First, we have the algorithms for it; we just need better datasets. In 2011, IBM’s Watson became the world “Jeopardy!” champion using a variant of the mixture-of-experts algorithm published 20 years earlier. But to do so, it utilized a dataset of 8.6 million documents from Wikipedia, Wiktionary, Wikiquote, and Project Gutenberg updated one year prior.
From Alexander Wissner-Gross, a scientist:
[T]he average elapsed time between key algorithm proposals and corresponding advances was about 18 years, whereas the average elapsed time between key dataset availabilities and corresponding advances was less than three years, or about six times faster, suggesting that datasets might have been limiting factors in the advances. …
[W]e might already possess the algorithms and hardware that will enable machines in a few years to author human-level long-form creative compositions, complete standardized human examinations, or even pass the Turing Test, if only we trained them with the right writing, examination, and conversational datasets. Additionally, the nascent problem of ensuring AI friendliness might be addressed by focusing on dataset rather than algorithmic friendliness—a potentially simpler approach.
Although new algorithms receive much of the public credit for ending the last AI winter, the real news might be that prioritizing the cultivation of new datasets and research communities around them could be essential to extending the present AI summer.

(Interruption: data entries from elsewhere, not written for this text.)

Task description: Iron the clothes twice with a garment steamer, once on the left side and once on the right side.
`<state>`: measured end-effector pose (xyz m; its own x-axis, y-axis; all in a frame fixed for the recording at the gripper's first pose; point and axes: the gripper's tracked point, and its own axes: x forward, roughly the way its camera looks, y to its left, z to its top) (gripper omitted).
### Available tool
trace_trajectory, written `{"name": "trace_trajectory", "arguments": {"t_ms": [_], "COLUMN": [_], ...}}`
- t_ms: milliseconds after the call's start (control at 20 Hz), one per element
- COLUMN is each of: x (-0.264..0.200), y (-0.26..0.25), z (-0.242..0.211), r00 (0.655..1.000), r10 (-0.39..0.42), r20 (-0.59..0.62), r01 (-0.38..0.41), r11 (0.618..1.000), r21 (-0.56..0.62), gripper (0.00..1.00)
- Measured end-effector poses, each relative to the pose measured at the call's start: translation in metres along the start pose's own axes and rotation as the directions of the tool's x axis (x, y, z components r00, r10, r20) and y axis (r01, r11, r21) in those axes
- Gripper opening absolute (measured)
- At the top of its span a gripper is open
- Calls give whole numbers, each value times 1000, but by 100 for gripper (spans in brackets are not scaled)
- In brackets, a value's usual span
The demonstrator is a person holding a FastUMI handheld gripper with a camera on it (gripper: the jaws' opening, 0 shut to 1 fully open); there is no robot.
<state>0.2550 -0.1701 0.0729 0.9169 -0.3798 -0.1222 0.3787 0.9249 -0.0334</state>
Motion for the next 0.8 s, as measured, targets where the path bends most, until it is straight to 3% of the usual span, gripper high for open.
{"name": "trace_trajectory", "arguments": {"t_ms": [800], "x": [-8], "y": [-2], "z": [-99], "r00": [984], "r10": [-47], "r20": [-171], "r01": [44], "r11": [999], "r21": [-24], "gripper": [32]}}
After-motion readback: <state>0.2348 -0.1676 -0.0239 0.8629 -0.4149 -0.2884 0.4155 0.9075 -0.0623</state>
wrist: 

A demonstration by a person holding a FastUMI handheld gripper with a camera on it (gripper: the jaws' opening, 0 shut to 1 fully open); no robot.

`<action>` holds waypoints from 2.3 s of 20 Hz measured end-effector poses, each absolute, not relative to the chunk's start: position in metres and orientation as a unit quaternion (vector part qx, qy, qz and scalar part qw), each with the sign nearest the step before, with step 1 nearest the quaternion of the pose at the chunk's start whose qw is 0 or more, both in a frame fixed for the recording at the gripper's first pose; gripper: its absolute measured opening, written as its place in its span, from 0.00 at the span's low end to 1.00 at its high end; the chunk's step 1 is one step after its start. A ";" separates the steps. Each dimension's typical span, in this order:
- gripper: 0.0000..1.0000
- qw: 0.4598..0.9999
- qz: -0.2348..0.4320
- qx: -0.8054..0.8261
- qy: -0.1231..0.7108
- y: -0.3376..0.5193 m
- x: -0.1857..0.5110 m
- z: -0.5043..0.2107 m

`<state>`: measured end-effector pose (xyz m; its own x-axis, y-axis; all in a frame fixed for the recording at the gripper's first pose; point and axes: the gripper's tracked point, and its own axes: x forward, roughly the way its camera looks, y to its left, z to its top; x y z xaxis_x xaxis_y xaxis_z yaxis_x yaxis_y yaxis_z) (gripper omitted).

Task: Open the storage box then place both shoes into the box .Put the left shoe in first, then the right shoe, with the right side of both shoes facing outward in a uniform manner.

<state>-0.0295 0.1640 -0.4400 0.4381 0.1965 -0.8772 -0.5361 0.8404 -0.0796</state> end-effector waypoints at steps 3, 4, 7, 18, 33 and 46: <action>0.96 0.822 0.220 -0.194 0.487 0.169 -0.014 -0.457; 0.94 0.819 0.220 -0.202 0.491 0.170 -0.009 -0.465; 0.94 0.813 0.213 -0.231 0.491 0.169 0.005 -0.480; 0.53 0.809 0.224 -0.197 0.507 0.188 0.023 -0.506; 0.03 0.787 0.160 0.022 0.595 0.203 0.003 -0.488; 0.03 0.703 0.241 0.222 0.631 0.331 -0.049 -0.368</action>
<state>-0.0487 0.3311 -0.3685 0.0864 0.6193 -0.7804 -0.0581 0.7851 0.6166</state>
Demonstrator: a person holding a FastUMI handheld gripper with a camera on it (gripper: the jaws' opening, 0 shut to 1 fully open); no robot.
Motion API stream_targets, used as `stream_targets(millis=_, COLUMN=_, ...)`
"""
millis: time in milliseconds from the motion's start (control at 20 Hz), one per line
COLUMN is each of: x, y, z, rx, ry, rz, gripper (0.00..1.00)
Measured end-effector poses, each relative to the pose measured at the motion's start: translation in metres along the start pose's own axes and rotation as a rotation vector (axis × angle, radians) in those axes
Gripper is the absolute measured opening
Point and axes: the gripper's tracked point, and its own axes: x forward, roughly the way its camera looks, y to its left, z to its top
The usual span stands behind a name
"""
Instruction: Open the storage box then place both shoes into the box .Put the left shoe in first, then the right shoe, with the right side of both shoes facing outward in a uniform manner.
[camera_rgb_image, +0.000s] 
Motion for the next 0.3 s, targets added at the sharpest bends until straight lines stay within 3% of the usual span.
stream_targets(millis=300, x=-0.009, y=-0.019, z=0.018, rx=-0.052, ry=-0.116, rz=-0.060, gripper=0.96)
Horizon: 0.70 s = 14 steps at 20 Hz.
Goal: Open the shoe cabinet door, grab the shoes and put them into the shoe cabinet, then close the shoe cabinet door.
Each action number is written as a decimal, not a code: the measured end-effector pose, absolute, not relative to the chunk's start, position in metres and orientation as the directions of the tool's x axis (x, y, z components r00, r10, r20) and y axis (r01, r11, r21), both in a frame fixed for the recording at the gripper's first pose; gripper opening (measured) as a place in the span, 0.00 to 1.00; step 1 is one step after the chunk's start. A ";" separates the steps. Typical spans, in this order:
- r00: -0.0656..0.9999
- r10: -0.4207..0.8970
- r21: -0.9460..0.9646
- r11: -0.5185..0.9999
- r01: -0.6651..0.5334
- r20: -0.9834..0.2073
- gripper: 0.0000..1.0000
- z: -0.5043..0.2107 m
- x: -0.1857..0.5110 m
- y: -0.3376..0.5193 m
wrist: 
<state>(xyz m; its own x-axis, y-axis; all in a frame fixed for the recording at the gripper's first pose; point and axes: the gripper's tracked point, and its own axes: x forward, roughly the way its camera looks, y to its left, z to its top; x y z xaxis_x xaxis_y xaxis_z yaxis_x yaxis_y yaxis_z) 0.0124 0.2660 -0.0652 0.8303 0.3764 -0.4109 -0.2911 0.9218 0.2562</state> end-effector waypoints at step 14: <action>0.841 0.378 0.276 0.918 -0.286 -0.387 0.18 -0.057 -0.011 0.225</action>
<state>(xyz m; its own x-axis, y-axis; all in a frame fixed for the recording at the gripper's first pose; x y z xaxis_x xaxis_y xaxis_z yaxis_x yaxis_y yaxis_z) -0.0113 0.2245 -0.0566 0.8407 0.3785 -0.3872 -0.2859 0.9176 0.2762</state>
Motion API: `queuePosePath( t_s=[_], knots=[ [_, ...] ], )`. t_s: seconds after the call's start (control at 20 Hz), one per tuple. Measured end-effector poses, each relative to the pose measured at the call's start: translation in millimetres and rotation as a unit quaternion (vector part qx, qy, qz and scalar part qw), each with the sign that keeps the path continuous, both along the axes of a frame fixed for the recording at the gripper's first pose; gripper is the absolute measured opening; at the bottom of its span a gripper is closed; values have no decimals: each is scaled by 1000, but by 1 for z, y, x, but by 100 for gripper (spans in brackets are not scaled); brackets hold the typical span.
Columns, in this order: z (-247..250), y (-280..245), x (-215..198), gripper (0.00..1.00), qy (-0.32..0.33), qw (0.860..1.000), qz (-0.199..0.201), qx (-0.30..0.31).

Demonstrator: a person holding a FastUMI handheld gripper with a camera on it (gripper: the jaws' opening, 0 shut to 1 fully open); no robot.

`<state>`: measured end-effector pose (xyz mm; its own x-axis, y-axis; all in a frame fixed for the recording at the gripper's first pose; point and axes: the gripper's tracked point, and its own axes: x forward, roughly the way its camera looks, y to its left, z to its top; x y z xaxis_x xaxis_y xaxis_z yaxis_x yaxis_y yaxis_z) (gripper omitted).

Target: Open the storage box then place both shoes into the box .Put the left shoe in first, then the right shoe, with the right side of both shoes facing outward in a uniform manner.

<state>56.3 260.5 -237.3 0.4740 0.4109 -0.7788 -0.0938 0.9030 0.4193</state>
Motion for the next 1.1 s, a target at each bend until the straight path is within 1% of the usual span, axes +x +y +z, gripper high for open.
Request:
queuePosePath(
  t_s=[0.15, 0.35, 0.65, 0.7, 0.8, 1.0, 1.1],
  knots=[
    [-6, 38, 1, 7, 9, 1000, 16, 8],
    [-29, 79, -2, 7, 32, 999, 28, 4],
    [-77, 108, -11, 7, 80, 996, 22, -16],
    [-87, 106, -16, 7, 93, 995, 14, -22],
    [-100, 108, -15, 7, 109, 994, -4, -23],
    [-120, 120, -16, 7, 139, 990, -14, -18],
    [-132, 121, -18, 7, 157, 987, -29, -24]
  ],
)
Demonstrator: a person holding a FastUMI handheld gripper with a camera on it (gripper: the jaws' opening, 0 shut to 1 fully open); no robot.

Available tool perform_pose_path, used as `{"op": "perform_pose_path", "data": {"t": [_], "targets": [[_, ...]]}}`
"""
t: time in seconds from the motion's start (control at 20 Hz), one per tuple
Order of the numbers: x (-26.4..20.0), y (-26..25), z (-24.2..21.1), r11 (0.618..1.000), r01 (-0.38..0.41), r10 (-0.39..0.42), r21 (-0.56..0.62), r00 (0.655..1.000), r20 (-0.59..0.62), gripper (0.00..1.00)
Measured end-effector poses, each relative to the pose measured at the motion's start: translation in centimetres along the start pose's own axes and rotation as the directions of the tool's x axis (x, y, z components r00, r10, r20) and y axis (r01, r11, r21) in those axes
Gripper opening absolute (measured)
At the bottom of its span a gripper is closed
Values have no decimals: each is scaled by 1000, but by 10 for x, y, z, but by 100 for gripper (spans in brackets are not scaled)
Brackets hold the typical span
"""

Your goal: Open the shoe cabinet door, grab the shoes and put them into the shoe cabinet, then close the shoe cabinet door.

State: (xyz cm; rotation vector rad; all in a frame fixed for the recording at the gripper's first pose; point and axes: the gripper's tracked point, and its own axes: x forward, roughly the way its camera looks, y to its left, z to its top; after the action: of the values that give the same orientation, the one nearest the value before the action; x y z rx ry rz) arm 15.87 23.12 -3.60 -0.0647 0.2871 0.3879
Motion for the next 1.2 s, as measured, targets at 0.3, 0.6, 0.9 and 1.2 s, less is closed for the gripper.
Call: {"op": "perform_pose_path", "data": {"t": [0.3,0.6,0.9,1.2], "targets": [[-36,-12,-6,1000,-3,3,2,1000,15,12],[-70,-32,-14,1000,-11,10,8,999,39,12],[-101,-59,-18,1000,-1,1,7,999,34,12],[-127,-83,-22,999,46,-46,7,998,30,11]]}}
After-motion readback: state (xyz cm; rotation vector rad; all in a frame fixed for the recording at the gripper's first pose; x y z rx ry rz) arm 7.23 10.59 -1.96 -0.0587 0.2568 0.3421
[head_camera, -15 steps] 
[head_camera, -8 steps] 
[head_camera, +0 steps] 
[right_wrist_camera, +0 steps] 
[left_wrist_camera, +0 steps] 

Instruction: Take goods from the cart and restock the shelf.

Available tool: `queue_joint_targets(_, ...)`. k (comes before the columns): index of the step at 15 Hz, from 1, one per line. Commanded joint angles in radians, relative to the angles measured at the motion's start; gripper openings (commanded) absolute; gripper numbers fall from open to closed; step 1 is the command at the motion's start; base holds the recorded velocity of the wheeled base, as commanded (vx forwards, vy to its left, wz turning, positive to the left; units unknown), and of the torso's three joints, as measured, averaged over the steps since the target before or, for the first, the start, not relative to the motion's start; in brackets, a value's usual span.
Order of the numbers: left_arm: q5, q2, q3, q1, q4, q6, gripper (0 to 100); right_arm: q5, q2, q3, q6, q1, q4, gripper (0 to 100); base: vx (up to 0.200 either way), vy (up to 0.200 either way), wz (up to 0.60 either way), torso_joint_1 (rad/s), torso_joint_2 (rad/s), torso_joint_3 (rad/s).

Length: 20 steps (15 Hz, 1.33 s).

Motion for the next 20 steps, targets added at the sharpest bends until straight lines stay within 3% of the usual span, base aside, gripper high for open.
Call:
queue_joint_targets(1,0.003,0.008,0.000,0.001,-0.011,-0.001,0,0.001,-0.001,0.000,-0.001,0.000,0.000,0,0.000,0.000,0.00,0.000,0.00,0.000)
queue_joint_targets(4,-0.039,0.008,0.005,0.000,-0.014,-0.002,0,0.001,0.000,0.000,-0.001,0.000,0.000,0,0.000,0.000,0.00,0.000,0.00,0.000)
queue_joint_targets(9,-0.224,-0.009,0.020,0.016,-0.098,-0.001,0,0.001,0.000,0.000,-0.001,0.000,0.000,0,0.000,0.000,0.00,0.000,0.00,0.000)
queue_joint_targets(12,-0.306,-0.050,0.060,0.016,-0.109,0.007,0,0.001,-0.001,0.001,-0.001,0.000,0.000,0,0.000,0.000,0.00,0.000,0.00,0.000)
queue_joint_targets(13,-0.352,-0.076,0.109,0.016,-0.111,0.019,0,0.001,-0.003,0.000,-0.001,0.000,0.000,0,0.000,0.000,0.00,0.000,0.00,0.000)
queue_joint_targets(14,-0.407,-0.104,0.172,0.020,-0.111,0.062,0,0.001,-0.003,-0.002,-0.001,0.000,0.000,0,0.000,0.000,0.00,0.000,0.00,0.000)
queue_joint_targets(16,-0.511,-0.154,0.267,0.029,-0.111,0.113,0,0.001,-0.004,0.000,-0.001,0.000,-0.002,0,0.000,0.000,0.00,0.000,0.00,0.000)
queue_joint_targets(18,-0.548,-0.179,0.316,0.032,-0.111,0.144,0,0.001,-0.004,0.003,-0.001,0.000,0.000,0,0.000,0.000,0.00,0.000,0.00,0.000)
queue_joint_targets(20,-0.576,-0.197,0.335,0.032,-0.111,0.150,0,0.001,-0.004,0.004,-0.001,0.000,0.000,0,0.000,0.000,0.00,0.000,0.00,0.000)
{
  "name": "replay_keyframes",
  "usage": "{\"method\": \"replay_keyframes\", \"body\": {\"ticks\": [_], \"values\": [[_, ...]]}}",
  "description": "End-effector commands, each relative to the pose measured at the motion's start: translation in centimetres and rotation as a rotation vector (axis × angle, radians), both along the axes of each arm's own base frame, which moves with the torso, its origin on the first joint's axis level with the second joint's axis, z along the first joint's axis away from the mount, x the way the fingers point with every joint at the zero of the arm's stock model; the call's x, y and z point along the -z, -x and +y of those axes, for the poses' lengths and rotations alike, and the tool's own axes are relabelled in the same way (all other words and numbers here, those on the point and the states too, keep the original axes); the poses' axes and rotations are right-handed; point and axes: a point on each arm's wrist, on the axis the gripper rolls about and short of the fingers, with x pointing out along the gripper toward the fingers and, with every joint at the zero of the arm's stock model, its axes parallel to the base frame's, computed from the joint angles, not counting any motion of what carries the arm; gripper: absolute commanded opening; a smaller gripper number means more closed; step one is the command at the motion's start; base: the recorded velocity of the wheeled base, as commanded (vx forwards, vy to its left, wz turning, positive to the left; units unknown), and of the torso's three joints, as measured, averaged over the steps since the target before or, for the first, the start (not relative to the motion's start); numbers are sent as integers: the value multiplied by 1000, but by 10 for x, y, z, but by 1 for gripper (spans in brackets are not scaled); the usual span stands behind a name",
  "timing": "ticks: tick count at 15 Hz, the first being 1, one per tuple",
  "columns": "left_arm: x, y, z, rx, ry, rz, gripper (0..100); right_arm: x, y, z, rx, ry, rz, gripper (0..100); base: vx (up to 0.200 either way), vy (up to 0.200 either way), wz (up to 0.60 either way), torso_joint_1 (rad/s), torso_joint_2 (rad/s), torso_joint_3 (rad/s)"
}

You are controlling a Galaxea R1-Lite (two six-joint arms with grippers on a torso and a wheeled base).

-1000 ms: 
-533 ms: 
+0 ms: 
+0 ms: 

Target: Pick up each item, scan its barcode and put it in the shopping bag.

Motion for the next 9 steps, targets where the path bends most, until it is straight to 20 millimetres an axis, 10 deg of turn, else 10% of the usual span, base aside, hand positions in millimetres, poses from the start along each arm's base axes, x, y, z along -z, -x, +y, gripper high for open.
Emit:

This syncs well with the revolution of “deep learning” networks that go beyond data analysis by using “back propagation” of algorithms. Apparently — and this is well beyond my mathematical capabilities — this is done by using the “chain rule,” a calculus trick that “enables complex families of potential solutions to be autonomously improved with vector calculus.” OK, so that’s pretty out there, but what we need to know is that this “deep learning” allows for computers to solve problems that are not programmed, and could take the notion of AI even beyond what we assume is possible today — which, again, makes the meshing of biological information and financial services a possibility.
3. The Weaponization of Financial Services Will Amplify.
Even a cursory review of the US-Iran geopolitical nightmare makes plain the truth that financial services will increasingly become “weaponized” in 2016 and beyond. At the heart of the US-Iran tete-a-tete are new sanctions against Iran for its ballistic missile program. And when the White House talks about “sanctions,” in a large part this refers to financial sanctions via the Treasury Department, which runs around 30 sanctions programs today. It seems fair to say that as financial services become only more pervasive, whether as a result of the NFC payments revolution or by way of more dynamic digit finserv, the effects of the “financial services weapon” can only be expected to be more profound. What happens when a nation is no longer able to facilitate payments by credit cards? What are the implications for a nation’s economy when it cannot utilize SWIFT? And would anyone suggest that those implications will become less pronounced in 2016 and beyond?